On connaît la célèbre thèse weberienne qui définit l’Etat moderne par le monopole de l’exercice de la violence légitime. C’est cette thèse qu’entreprend sinon de contester du moins de nuancer fortement l’ouvrage Janice E. Thompson. D’une part, elle rappelle que pareil monopole ne va pas de soi : il a fait de la part de l’Etat moderne l’objet d’une conquête historique, qui a progressé selon des voies particulièrement tortueuses, avant de devenir un attribut apparemment essentiel de ce type d’Etat. D’autre part, ce monopole n’est pas réservé au seul espace interne à l’Etat (l’espace national ) ; il s’étend aussi à l’espace externe (l’espace international) : il concerne non seulement les rapports entre ressortissants d’un même Etat mais encore les rapports entre les différents Etats eux-mêmes. L’exercice légitime de la violence cesse d’être une affaire privée aussi bien entre les Etats qu’au sein des Etats pour devenir une affaire entièrement et exclusivement publique.
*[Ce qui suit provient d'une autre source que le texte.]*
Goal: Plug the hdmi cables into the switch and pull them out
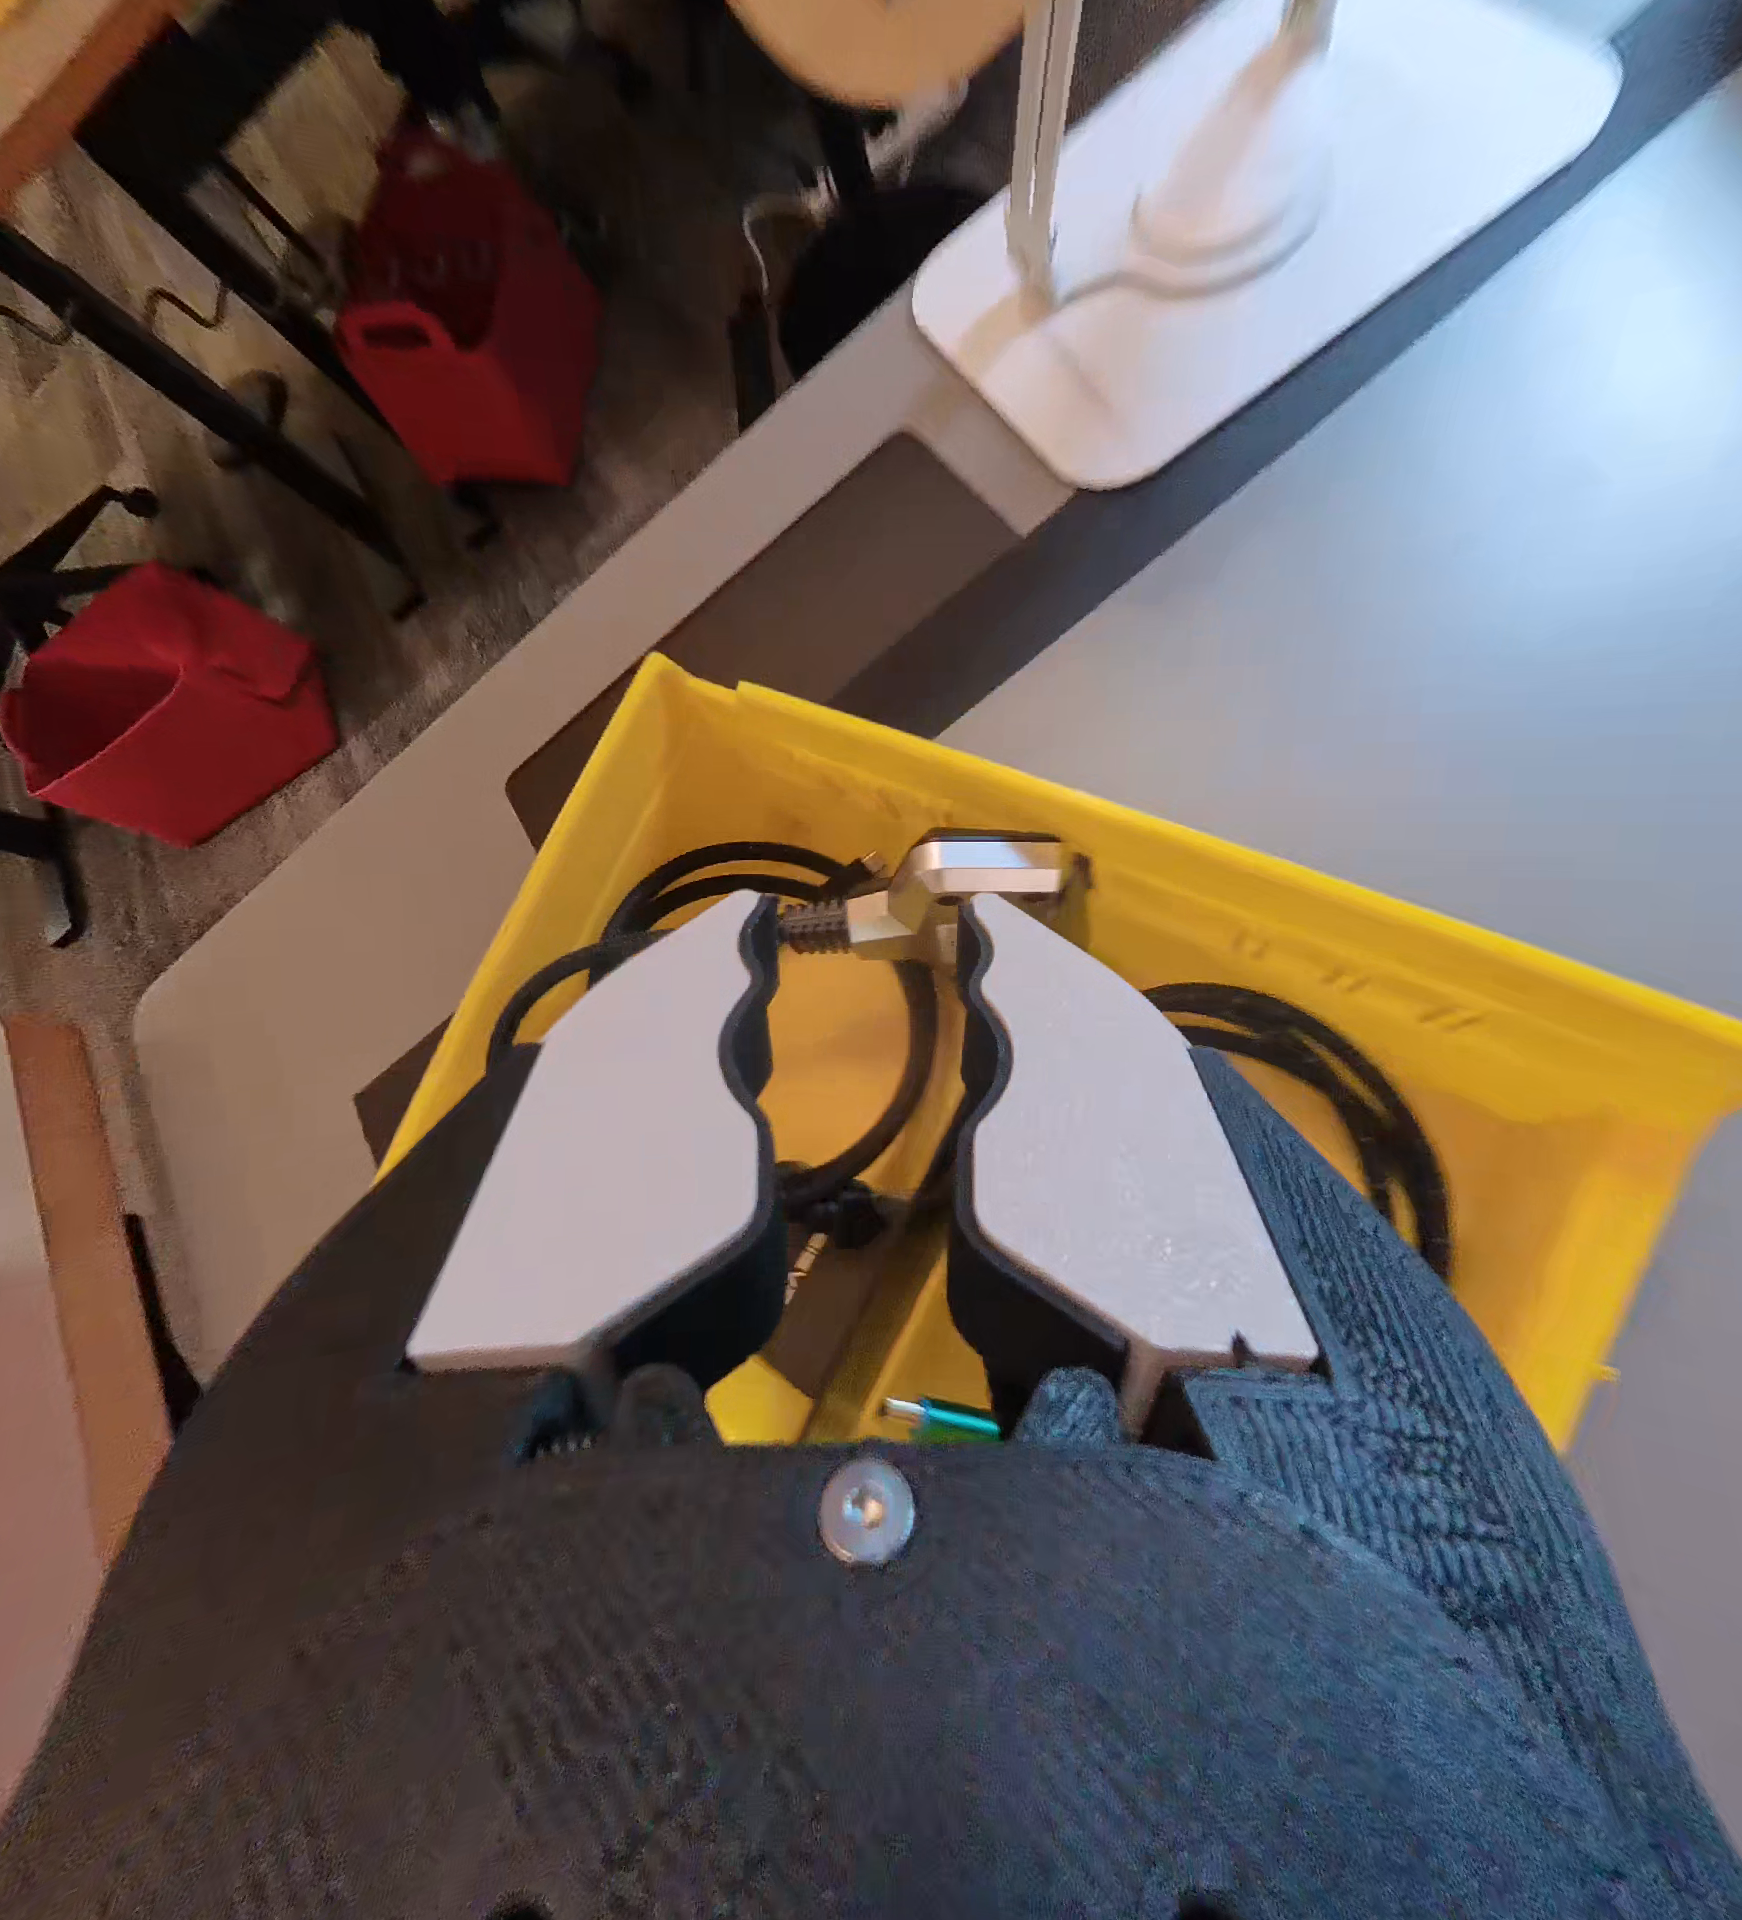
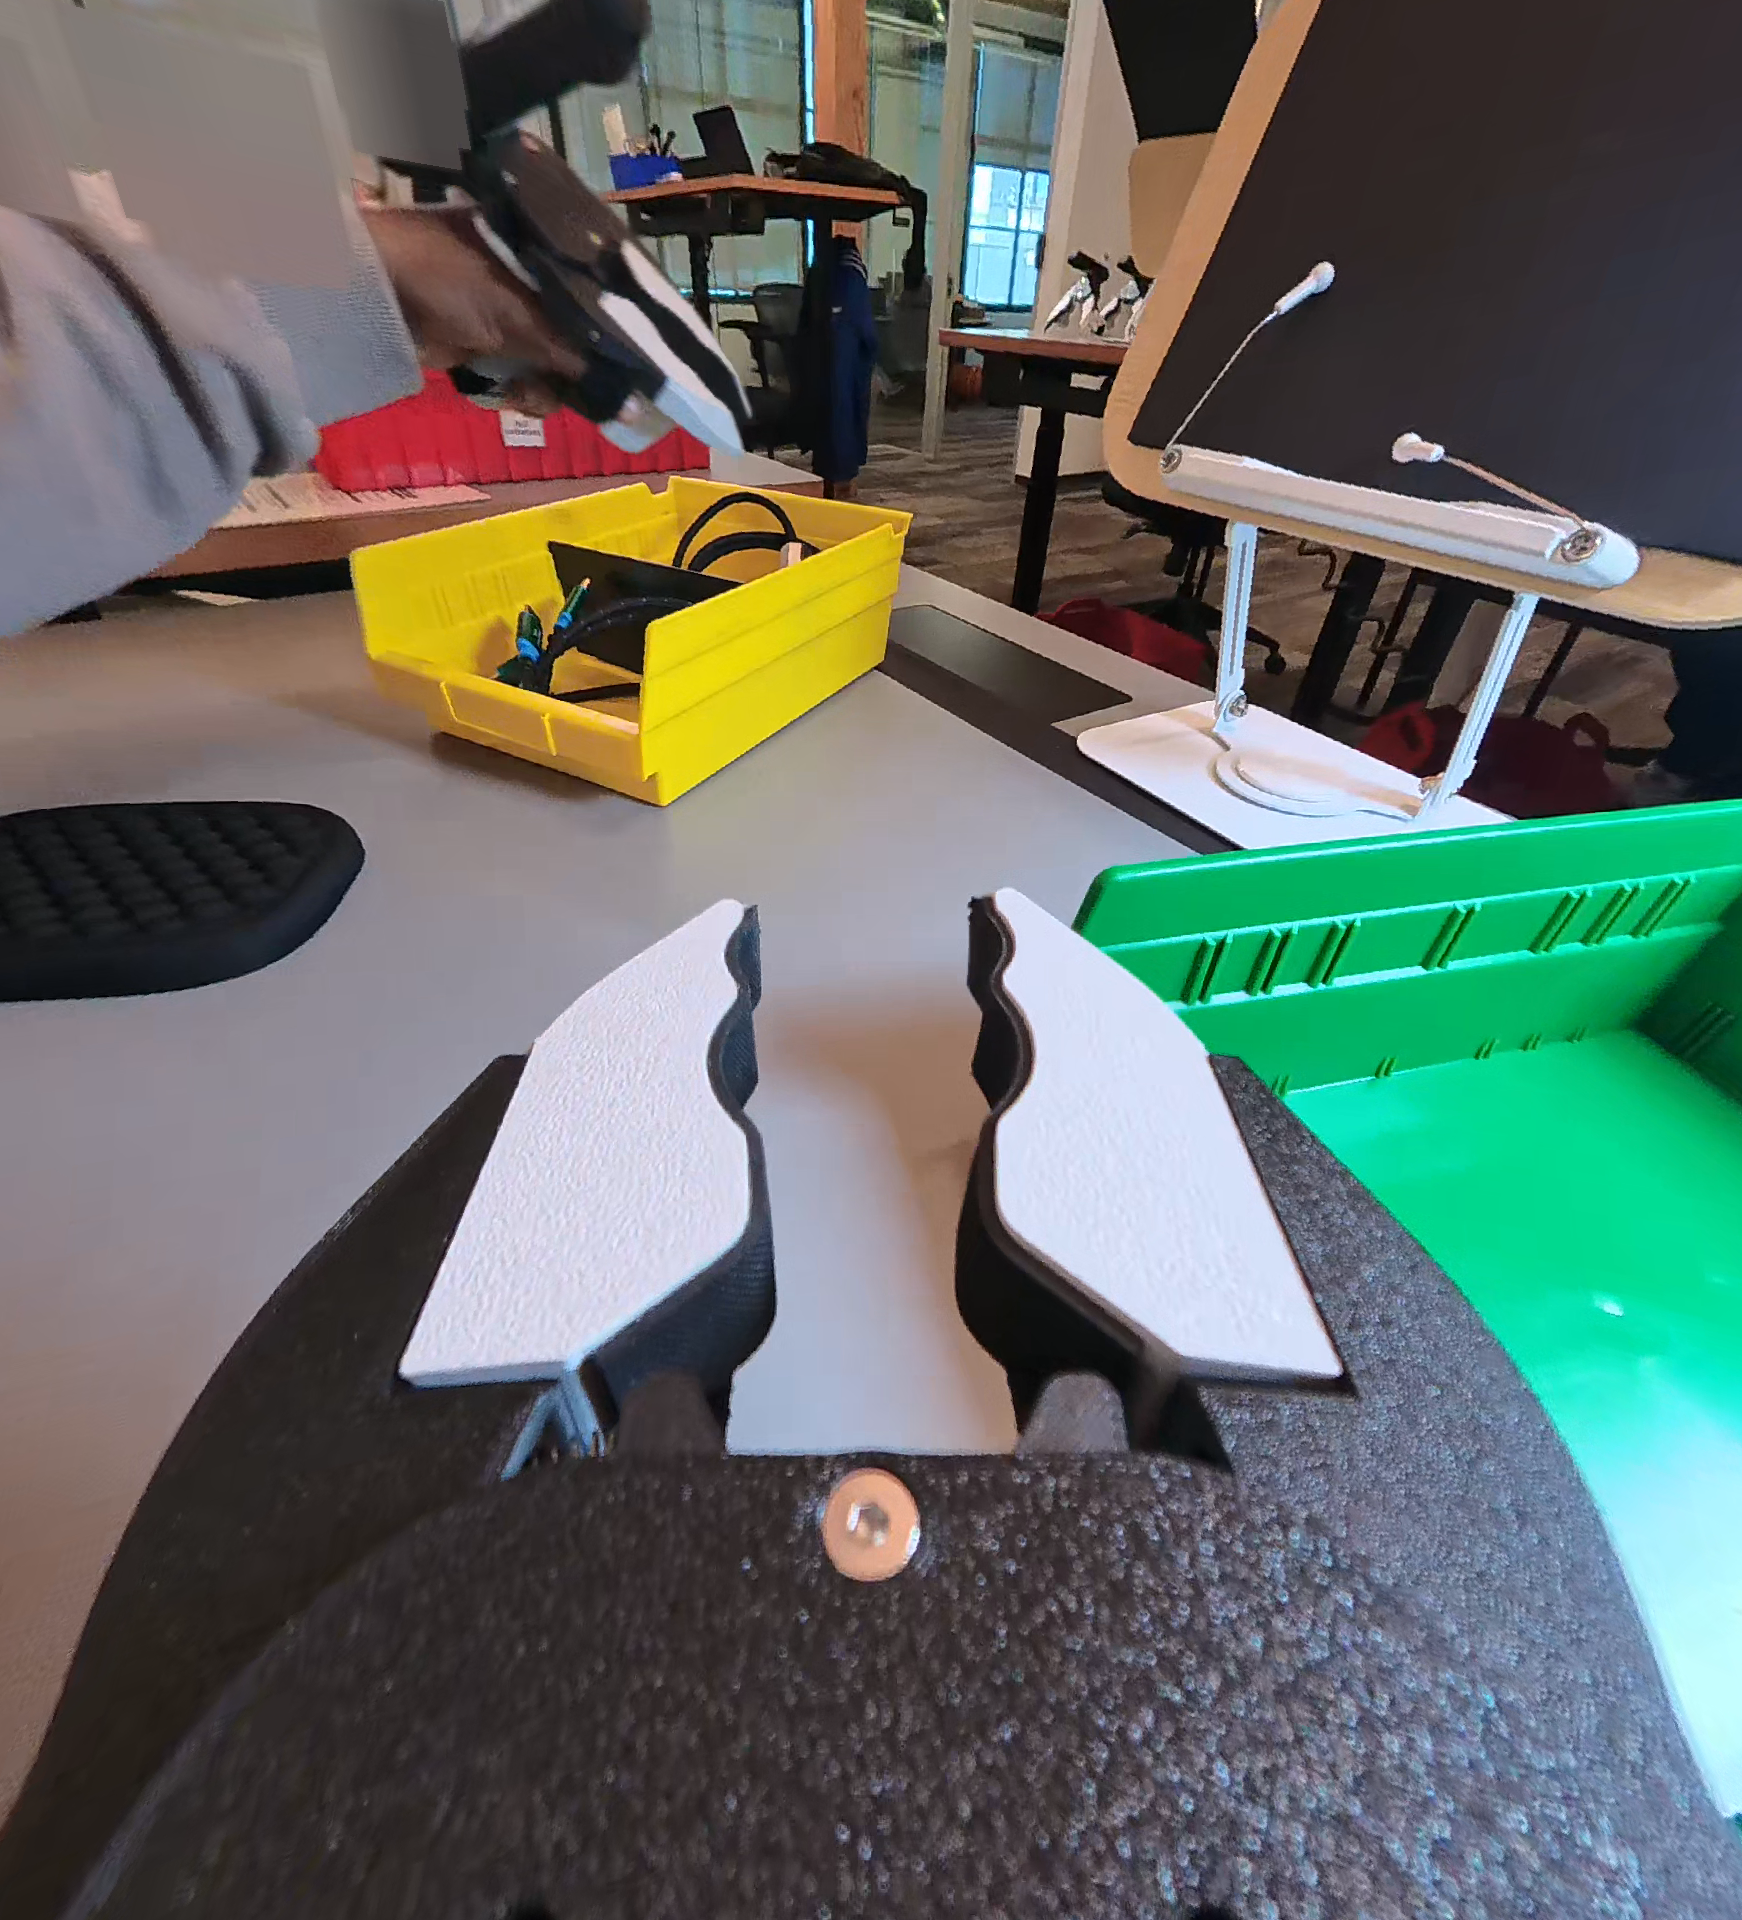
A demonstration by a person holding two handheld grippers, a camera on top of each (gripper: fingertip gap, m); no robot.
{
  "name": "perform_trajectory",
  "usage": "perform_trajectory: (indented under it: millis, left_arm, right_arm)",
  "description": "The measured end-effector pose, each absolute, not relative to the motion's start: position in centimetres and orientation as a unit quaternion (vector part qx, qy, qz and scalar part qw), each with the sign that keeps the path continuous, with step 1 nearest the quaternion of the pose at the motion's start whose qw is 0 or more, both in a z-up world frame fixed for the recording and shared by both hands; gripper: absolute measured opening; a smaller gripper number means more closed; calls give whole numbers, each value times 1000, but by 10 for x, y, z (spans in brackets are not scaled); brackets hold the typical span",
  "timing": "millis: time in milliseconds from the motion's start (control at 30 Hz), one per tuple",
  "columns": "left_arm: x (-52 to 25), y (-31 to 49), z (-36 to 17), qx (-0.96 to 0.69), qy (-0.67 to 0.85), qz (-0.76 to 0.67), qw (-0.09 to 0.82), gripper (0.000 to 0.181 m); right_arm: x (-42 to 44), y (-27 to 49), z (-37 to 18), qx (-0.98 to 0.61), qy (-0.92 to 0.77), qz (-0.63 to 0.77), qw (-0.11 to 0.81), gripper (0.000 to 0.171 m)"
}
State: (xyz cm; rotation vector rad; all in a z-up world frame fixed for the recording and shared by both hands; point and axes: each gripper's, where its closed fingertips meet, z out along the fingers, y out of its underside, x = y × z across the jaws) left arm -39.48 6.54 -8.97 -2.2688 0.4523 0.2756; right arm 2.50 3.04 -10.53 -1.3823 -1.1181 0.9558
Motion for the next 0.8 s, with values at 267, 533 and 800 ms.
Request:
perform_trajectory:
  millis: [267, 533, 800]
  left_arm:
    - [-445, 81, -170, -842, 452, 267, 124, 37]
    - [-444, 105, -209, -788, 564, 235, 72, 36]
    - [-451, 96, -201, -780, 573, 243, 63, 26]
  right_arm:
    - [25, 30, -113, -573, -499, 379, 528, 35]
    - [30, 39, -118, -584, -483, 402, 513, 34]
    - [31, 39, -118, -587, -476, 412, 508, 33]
Dans le long processus, pluriséculaire, qui mène de la forme féodale (non-étatique) du pouvoir politique à sa forme capitaliste (étatique), il y a eu, de ce point de vue, manifestement deux phases. Dans un premier temps (en gros du XIVe au XVIIe siècle), essentiellement parce que les jeunes Etats en cours de construction ne disposent pas encore de l’assise matérielle (fiscale) mais aussi idéologique (le concept de souveraineté) nécessaire, ils doivent recourir à l’enrôlement ou à l’instrumentation périodiques d’agents privés : des mercenaires sur terre et des corsaires sur mer, sans compter les armées et flottes de guerre privées des compagnies commerciales. Ces différents agents privés se voient confier, par délégation, l’exercice au nom du souverain d’une violence publique dont ils font d’ailleurs souvent aussi un usage privé : ils la détournent ou la mettent au service de leurs intérêts privés.
A partir du XIVe siècle, pour étoffer des armées permanentes encore bien insuffisance en quantité et qualité et les autonomiser par rapport aux pratiques féodales consistant à battre le ban et l’arrière ban, les jeunes Etats monarchiques en voie de constitution se mettent à faire appel, lors des conflits qui peuvent les opposer, à des troupes mercenaires, imitant en cela l’exemple des cités-Etats italiennes. Pratiques qui va non seulement perdurer mais s’amplifier au cours des trois siècles suivants, conduisant au développement d’un mercenariat de grande envergure sur l’ensemble du continent européen, de véritables armées professionnelles permanentes se constituant sous la conduites d’un capitaine et se vendant au plus offrant, les Suisses et les Ecossais s’en faisant notamment une spécialité. Le point culminant de ce type de pratique sera sans doute atteint à l’occasion de la guerre de Trente Ans.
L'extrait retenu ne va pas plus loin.